One of the photographers stood out to me immediately: the second I saw Justin Driscoll’s work, I fell in love with it. “He is our nightlife photographer,” I was told. “Not anymore,” I thought, and I immediately called him up and said “Let’s shoot a cover.”
I knew what I was looking for and he was it. His gritty, grungy style matched perfectly with the alt weekly vibe Creative Loafing was going after, and I knew we would make magic together. To this day, we both look back fondly on that time as the beginning of something beautiful.
Fast forward, and 3 years of working at the weekly paper netted the two of us 28 covers together (is that the right number, Justin?) I didn’t do the math, but I guarantee I’ve worked with him on more covers than anyone else in all my years of doing cover design at any publication. We mesh so well together. He can read my mind. If I tell him what I want he knows not only how to make it happen, but how to make it happen better. I still fall in love with his work every time I see it, whether it’s something he worked on with me or whether it’s him breaking into abandoned buildings or hosting his very own gallery show. He’s amazing.
Young, creative photographers are part of the story. Another part includes the photographers that have been doing this so long they could shoot an award-winning cover in their sleep.
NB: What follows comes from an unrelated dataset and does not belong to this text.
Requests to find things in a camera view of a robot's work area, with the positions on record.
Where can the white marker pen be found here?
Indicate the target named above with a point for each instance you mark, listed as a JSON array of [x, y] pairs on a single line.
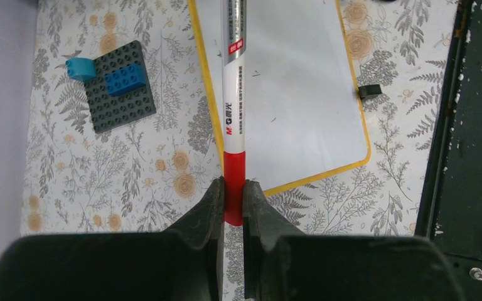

A few weeks after I began working at Creative Loafing, I arranged a meeting with Jim McGuire to come in so I could meet him and see if we could work together. If you don’t know him, you should: he’s been shooting Charlotte for quite a long time. In fact, my boss, Mark Kemp, walked in and saw Jim sitting at my desk, and his jaw dropped.
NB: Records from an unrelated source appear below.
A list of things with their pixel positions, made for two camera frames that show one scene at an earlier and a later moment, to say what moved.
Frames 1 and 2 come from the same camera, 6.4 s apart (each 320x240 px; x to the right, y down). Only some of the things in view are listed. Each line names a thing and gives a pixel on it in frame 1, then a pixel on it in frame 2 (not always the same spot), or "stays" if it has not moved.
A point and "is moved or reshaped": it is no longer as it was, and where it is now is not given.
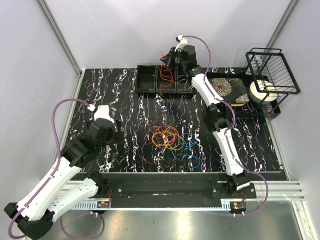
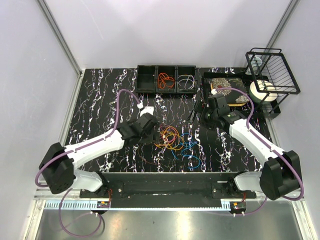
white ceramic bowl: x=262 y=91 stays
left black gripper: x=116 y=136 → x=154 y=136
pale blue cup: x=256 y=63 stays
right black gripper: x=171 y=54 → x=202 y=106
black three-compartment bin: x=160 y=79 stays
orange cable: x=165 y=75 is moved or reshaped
After Jim left, Mark took me aside and said “He’s one of the best photographers in Charlotte. How in the world did you get him to come in here?”
“I called and asked him,” I replied.
And it really was that simple.
Now, years later, I’m still working with Jim and sending clients his way.
And it really is that simple.
Jim has this amazingly cool, large studio in Plaza Midwood, and over the years he has built quite the collection of props. “It’s too bad we don’t have a human skull,” I lamented one day … and then five minutes later, our model was holding a human skull in his hands. This is what life is like working with Jim. Our projects usually begins with the sentence, “Oh! Wouldn’t it be cool if …”
I could go on and on, telling stories about the amazingness that is Charlotte photography and how lucky I feel to have been able to work with the greats. But instead I’ll shut up and show you a couple of examples, and then I’ll say: tag, Justin and Jim, you’re both it! I can’t wait to see which pieces of art you choose to show for this challenge.